TASK TO COMPLETE:
Write out, please, the lines from the beginning of the material to the line with "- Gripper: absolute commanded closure", including both ends and nothing else.

SOURCE DATA:
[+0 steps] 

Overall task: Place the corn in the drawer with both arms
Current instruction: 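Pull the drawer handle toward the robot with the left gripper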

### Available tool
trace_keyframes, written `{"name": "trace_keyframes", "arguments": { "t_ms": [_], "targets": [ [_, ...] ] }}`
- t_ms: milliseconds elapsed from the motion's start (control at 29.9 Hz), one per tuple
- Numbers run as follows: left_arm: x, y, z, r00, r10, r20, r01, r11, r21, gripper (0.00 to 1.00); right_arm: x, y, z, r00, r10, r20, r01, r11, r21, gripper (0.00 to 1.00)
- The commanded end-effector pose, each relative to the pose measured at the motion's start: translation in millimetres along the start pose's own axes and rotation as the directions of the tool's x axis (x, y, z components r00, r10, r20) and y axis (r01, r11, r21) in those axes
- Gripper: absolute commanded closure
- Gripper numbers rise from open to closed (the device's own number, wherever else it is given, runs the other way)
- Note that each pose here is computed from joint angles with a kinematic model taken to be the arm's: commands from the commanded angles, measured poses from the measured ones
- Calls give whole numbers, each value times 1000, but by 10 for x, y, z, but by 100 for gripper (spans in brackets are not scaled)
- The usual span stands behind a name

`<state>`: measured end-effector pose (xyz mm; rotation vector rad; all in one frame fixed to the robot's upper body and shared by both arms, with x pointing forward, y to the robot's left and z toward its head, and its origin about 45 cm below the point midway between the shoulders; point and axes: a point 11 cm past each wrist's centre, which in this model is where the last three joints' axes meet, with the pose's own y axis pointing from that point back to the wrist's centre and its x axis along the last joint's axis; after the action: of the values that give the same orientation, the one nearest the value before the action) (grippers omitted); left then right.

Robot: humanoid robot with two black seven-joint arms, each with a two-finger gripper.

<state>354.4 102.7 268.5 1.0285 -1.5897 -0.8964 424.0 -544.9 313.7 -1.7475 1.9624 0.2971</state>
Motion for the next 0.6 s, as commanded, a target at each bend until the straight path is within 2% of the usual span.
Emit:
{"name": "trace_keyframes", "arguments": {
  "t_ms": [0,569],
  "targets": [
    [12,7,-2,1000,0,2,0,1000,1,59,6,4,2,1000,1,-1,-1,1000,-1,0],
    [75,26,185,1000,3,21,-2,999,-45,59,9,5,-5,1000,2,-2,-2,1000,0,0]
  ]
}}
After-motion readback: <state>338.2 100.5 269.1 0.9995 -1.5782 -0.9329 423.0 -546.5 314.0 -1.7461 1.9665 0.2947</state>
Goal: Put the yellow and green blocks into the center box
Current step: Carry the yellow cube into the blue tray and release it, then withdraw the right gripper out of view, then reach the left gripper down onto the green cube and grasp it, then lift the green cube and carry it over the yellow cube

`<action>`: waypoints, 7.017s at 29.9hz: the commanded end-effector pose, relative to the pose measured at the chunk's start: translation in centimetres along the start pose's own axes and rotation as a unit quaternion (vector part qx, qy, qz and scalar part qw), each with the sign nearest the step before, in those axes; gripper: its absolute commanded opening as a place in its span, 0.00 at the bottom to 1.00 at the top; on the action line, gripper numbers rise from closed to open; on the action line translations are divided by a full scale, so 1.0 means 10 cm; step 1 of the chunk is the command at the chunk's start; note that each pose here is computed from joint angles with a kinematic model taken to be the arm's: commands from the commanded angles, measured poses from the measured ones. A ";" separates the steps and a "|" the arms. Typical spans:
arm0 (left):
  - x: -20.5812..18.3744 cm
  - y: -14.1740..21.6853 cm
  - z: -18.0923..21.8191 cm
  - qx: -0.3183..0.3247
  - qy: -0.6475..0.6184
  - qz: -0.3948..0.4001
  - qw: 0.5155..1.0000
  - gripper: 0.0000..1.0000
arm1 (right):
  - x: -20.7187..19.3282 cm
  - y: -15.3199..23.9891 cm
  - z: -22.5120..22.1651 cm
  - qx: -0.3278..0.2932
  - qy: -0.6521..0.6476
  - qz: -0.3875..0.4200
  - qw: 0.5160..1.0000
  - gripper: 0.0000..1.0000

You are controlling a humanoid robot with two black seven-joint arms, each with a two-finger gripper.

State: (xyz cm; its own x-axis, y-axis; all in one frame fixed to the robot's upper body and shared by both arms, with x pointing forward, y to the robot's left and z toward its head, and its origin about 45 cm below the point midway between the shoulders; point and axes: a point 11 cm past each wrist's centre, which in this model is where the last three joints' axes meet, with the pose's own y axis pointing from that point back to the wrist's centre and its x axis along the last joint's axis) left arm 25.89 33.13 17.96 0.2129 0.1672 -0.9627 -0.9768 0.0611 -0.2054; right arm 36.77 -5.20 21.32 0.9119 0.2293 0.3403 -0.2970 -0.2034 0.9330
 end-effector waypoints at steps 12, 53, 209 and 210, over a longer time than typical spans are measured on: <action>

RESPONSE BELOW:
[+0 steps] 

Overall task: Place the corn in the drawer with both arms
Current instruction: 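Pull the drawer handle toward the robot with the left gripper
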
### Available tool
trace_keyframes, written `{"name": "trace_keyframes", "arguments": { "t_ms": [_], "targets": [ [_, ...] ] }}`
- t_ms: milliseconds elapsed from the motion's start (control at 29.9 Hz), one per tuple
- Numbers run as follows: left_arm: x, y, z, r00, r10, r20, r01, r11, r21, gripper (0.00 to 1.00); right_arm: x, y, z, r00, r10, r20, r01, r11, r21, gripper (0.00 to 1.00)
- The commanded end-effector pose, each relative to the pose measured at the motion's start: translation in millimetres along the start pose's own axes and rotation as the directions of the tool's x axis (x, y, z components r00, r10, r20) and y axis (r01, r11, r21) in those axes
- Gripper: absolute commanded closure

The exercise has been completed in full.